恋愛は一種の「遊び」であり、結婚は「現実」と向き合うこと。「生きること」が最優先されたため、結婚はお金や財産を中心に考えられるものでした。そのため、親や仲人などが紹介、あっせんしてくれた相手と結ばれるというのが一般的。強い愛で結ばれた相手がいる女性の場合、結婚後に苦しむことも少なくなかったでしょう。

義兄と結ばれていた女の結婚

七五郎という男性は瓦師の娘と結婚し養子に入りましたが、はやくに妻を亡くしてやもめになりました。妻の妹おもちはとても器量の良い娘で七五郎とは同居していましたが、姉の死後、七五郎といい仲になってしまいます。しかし、義兄と義妹が性的関係を持っていることは世間体が悪いため、ふたりだけの秘密。あくまでも、仲の良いきょうだいとして暮らしていました。

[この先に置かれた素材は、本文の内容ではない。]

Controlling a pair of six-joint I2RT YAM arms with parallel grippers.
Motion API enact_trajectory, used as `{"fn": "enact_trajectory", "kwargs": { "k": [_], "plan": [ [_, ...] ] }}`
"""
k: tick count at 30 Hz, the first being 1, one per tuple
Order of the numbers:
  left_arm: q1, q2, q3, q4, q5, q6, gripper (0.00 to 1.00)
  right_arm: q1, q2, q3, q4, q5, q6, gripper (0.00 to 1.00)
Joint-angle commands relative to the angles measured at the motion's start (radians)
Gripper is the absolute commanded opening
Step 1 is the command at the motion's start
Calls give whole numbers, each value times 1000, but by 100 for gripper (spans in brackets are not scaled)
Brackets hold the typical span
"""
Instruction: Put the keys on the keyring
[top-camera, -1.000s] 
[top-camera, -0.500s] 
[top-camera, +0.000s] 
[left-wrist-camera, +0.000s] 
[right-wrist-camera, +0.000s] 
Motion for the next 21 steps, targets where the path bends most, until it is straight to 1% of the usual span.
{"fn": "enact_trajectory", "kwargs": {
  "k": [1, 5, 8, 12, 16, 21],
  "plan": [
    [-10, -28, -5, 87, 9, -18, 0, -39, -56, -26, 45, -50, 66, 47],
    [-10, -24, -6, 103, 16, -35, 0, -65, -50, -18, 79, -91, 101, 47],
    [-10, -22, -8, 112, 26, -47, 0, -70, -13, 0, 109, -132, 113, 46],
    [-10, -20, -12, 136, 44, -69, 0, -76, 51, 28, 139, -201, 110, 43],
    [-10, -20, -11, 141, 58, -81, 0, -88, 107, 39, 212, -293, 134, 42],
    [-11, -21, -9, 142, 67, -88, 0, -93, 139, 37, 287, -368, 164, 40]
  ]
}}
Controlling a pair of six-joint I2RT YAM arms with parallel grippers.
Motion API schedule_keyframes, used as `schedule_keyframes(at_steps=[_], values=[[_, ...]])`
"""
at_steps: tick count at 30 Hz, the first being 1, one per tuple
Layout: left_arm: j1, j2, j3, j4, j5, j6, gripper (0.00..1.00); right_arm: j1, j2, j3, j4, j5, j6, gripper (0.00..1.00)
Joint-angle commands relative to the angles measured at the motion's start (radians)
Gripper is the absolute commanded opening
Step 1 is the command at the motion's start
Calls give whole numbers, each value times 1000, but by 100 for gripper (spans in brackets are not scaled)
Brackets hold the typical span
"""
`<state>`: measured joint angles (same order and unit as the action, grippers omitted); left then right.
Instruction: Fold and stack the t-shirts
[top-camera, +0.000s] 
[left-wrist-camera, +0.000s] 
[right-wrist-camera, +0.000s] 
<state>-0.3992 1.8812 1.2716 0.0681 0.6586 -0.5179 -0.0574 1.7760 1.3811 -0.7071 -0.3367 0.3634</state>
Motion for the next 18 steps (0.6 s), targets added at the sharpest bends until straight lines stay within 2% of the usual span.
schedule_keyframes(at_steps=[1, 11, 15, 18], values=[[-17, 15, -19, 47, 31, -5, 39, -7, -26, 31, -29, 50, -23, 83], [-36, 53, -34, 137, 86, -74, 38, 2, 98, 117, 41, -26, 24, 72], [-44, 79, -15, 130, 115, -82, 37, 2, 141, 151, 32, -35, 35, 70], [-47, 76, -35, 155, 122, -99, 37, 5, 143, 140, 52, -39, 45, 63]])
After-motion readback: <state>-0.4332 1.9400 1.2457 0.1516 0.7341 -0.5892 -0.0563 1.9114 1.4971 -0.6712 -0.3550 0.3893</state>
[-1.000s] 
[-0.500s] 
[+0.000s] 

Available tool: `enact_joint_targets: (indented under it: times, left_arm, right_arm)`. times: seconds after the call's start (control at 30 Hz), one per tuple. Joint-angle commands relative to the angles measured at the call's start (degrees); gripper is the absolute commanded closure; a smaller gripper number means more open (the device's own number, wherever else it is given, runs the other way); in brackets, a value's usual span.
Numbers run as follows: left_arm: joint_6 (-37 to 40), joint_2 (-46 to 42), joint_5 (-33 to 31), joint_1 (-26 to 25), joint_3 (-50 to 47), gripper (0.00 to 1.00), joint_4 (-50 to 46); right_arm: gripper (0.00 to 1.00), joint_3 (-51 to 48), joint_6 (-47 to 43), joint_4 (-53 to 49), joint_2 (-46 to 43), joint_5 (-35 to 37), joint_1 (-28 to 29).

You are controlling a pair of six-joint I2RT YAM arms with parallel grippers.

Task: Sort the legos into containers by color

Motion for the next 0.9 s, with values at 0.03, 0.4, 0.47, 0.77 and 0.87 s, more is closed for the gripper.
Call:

そんなところに、地主が見合い話を持ってきます。おもちの隣でタバコ屋を始めた与市という男性でした。地主からの話とあっては、おもちは断ることはできません。仕方なく結婚しましたが、七五郎のことが忘れられません。都合の良いことに七五郎とはお隣同士。結局、毎日のように七五郎の元に通い抱かれてしまったのです。結局、この不倫関係は与市の知るところとなり、与市は七五郎に熱湯を浴びせ殺してしまいました。 江戸時代の恋愛は今よりも複雑なものでした。恋愛と結婚とが別ものであったために、心と体で結ばれた男女が事件を起こすこともしばしばあったようです。